The participants were followed monthly for 12–30 months. Pregnancy testing and gel provision were done at monthly study visits, whereas pelvic examinations, HIV-1 testing, and the collection of data on sexual behavior and adherence were all done quarterly. Testing for Chlamydia trachomatis, Neisseria gonorrhoeae, and syphilis was done annually and at study exit; herpes simplex virus 2 (HSV-2) testing was done at enrollment, and at study exit for women testing HSV-2 negative at enrollment.

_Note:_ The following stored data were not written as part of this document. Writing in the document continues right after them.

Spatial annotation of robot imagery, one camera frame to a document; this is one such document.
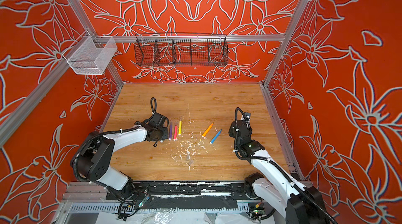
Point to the blue marker pen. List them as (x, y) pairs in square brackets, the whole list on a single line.
[(215, 136)]

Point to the white mesh basket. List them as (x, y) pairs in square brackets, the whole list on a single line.
[(90, 55)]

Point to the orange marker pen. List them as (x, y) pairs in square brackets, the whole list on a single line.
[(207, 130)]

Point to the purple marker pen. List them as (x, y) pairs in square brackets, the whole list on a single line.
[(170, 131)]

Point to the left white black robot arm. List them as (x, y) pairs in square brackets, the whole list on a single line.
[(92, 161)]

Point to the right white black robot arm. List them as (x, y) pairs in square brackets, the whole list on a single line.
[(292, 201)]

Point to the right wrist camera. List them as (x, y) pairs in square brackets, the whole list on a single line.
[(246, 116)]

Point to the black wire basket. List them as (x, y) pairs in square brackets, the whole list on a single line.
[(185, 50)]

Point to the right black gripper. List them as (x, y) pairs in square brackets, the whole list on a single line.
[(237, 129)]

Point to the pink marker pen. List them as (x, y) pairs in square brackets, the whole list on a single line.
[(175, 135)]

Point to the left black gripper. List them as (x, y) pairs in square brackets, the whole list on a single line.
[(164, 126)]

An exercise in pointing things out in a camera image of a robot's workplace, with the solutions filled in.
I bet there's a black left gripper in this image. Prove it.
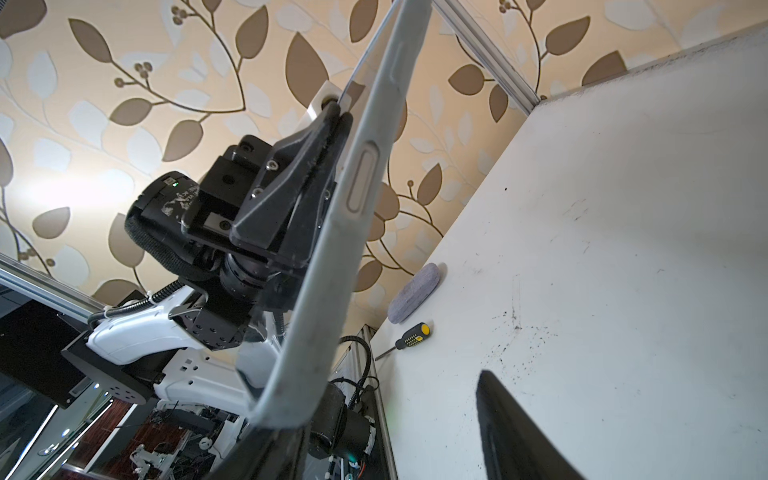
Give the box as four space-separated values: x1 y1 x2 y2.
180 100 353 269

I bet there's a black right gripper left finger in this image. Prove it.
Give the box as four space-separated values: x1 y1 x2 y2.
206 423 309 480

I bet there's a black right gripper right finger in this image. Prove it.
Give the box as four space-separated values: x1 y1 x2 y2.
476 370 583 480

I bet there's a black phone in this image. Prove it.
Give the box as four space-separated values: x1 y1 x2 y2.
249 1 432 429

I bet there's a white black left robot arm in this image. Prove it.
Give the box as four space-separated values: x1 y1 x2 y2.
63 101 385 479

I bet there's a grey fabric pouch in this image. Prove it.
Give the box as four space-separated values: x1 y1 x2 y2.
387 263 441 324

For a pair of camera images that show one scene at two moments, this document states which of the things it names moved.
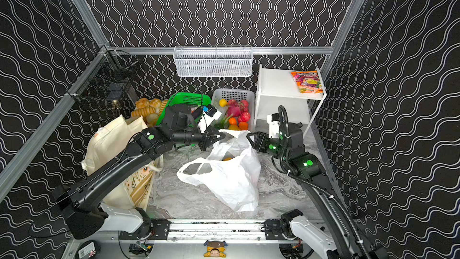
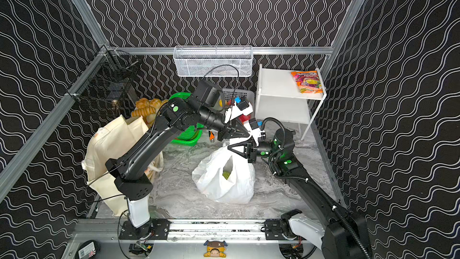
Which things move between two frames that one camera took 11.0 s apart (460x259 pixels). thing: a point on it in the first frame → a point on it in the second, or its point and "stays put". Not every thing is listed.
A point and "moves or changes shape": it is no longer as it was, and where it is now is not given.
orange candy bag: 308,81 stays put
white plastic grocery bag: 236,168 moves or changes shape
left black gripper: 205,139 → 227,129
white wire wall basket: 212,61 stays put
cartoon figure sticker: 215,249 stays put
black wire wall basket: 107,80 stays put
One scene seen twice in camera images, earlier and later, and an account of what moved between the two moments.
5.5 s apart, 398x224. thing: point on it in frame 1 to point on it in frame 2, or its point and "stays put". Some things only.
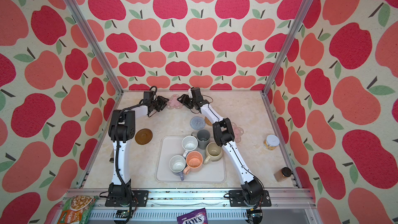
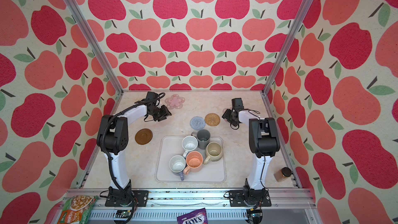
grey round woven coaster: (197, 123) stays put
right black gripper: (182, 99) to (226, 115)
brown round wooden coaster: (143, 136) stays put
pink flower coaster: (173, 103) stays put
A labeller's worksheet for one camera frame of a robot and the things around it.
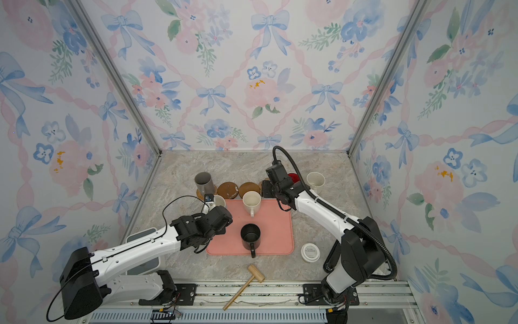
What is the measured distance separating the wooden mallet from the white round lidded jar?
182 millimetres

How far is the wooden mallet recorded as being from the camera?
2.41ft

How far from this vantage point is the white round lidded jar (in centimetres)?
78
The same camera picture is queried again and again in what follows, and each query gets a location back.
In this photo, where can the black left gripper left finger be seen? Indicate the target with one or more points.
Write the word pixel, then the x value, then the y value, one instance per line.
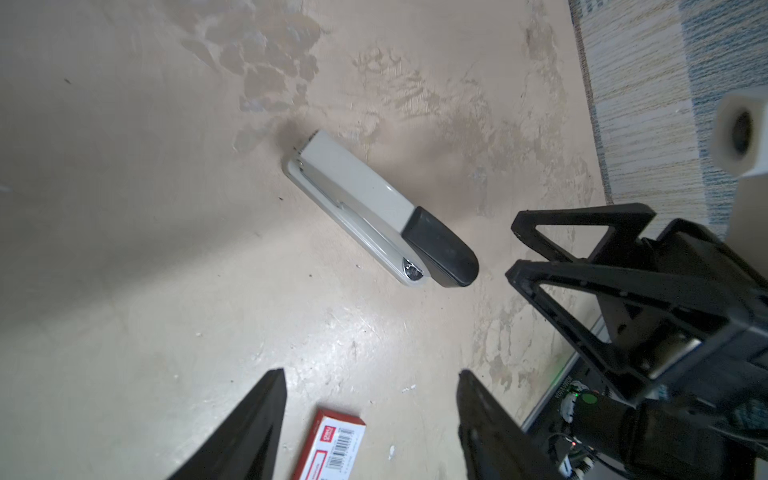
pixel 245 445

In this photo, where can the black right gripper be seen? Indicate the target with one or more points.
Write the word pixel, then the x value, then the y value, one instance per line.
pixel 708 300

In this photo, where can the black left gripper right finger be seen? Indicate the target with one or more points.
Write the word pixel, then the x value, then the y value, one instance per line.
pixel 493 445

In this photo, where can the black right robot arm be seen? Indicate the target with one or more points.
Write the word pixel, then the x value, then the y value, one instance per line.
pixel 663 436

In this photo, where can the red staples box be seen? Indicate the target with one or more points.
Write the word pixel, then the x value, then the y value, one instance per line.
pixel 331 447

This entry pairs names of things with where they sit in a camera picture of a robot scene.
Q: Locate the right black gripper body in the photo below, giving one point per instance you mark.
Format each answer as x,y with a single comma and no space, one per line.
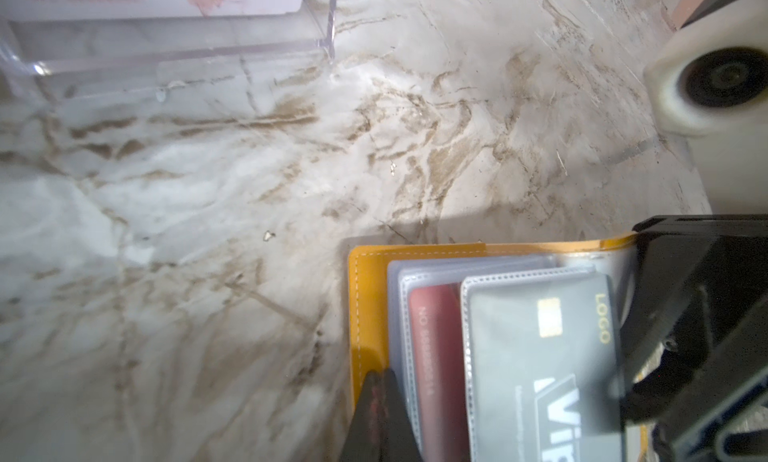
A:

HIV-1 infection was determined using the standardized algorithm explained in detail elsewhere.15 C. trachomatis and N. gonorrhoeae testing was done using urine strand displacement assay (Becton Dickinson ProbeTec, Becton Dickinson, Franklin Lakes, NJ). Vaginal fluid wet mount was used to test for trichomoniasis (saline prep), candidiasis (saline and KOH prep) and bacterial vaginosis (BV; saline and KOH prep), and BV was defined using Nugent criteria. Syphilis serologic testing was done using a rapid plasma reagin screening test followed by confirmatory Treponema pallidum particle agglutination testing. HSV-2 testing was done using an enzyme-linked immunosorbent assay (Focus Technologies HerpeSelect-2, Focus Technologies, Cypress, CA). Finally, pregnancy testing was done using a urine human chorionic gonadotropin (hCG) test (Quidel QuickView One Step hCG, Quidel Corporation, San Diego, CA).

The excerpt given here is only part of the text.